Posted by: Pendullum | March 04, 2008 at 07:57 AM
Move just one state over. Weather is the same, economy is just as abysmal. Taxes are strangling us and gas prices skyrocketing to 3.50 a gallon. But, I would have offered you my seat.
However, your drivers are much, much worse!
Posted by: Avalon | March 04, 2008 at 08:18 AM
When I was a kid, my mom used to make me get up (on the bus) and offer my seat to any person who was older than me, able bodied or not. We also thanked the bus driver when we got off. And this was just the late '70s, not the '50s. I too noticed how people wouldn't get up for me during my pregnancies, especially in the third trimester. I figured it would serve them right if I gave birth on their laps. :)
Posted by: mandy g. | March 04, 2008 at 10:49 AM
Yeah thats just rude. I would have given you my seat.
Posted by: margaret | March 04, 2008 at 12:14 PM
I am not at all surprised to hear this story and experienced it as well. The doors slamming in your face, the brush past you, the total ignore.
However, I also noticed how many people smiled at me just because I was pregnant.
I smile at pregnant women all the time, I always extend them every courtesy and I teach my boys to do the same.
Posted by: Manic Mommy | March 04, 2008 at 02:18 PM
I am proud to say my children were raised up proper!! Please, Thankyou, open doors and give up seats , not to mention table manners!
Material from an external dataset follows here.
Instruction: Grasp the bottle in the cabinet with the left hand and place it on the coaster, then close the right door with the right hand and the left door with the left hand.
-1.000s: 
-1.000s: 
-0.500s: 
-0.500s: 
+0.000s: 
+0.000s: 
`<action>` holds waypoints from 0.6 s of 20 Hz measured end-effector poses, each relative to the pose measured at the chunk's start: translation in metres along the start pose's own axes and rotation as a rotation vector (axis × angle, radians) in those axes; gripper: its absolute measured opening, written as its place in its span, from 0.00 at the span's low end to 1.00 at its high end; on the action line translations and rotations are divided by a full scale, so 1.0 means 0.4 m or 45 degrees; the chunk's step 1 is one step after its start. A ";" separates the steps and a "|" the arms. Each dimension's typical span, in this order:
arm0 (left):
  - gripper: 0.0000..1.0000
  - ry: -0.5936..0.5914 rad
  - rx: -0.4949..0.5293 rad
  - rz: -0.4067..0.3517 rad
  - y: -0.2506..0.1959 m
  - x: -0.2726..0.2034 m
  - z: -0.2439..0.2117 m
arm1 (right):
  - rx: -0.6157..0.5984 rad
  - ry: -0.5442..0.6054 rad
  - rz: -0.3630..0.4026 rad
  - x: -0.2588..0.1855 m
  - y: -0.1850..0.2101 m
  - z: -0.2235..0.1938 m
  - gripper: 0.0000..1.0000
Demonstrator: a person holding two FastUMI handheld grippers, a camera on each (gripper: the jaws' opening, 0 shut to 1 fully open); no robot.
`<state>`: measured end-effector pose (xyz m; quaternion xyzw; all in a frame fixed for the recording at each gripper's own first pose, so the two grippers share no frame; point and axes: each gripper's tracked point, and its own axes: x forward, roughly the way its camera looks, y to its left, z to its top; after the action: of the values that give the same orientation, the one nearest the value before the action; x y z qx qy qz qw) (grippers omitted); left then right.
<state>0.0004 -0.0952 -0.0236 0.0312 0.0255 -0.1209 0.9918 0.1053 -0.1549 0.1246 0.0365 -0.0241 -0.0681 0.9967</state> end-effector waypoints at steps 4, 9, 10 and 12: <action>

I do wonder, though, how much today's obesity hang-ups play into the seat offering situation - are people afraid of offending an overweight lady by assuming they are preggers? I see a lot of women who could be 6 months with child, or 20 lbs overwieght - no way to tell without asking the question and risk offending!!
Funny story..... my hubby and I were hosting a golf tournemant for Special Olympics MA last October ( 1 day, 100 holes!!- www.specialolympicsma.org - plug plug!!), and I wore what I thought was a trendy babydoll style top, you know, the type that ties under the boobs. Well, the Global Messenger and her Mom arrived, Paul introduced me, I smiled, said Hi, and was asked " when are you due?" OK, I'm a few pounds more than I'd like, and only 5'2", but not THAT fat! She nearly died of embarrassment, and the top I thought looked cute has never been worn again!
So, remember, it's not easy to tell who is preggers, and who is a sad 40 year old trying to dress like her teenage daughter!!
Posted by: Emma kw | March 04, 2008 at 05:23 PM
Next time just unleash an extravagant pregnant-lady fart on them. That'll get em moving.
Oh, and try to get them when their mouths are open.
Posted by: fooped | March 04, 2008 at 10:04 PM
I used to take a train ride from South Shore Mass into Boston when I was pregnant with #1, There were so many times that I was clearly 7-8 months pregnant and uncomfortable that NO ONE offered the seat. In fact, I nearly passed out in the vestibule because no one would let me sit. Finally, my brother who happened to be on the same train ever so abruptly told a man to get up and let the pregnant woman sit.
He did, but he huffed and puffed.
Then I started driving into Boston, with a whole other group of RUDE people.
Posted by: AMC | March 05, 2008 at 01:26 PM
I had a similar experience when I was pregnant and I remember feeling disappointed in people in general.
being polite seems to less and less important for most people.
it's sad really.
Torontonains are always catching heat for being "rude" compared to the rest of Canadians.
Posted by: petitegourmand | March 05, 2008 at 02:50 PM
I tend to play it up, pushing out the belly, holding a hand to my back or rubbing my belly, grimacing, leaning against a doorframe, and blowing out a heavy stream of air if I really feel I need a seat.
People get the point.
But we shouldn't need to go to all that trouble, should we? Buggers.
Posted by: kittenpie | March 05, 2008 at 05:54 PM
During those awful days when I had to ride the bus to work, I used to get so mad at the (mainly young) people who wouldn't give up a seat for an elderly person or pregnant woman. As a non-pregnant woman, I never took a seat offered to me by a man because I'm able to stand just as well as he can. But when I was pregnant, oh yeah, you betcha. If people don't offer, I say just ask for it.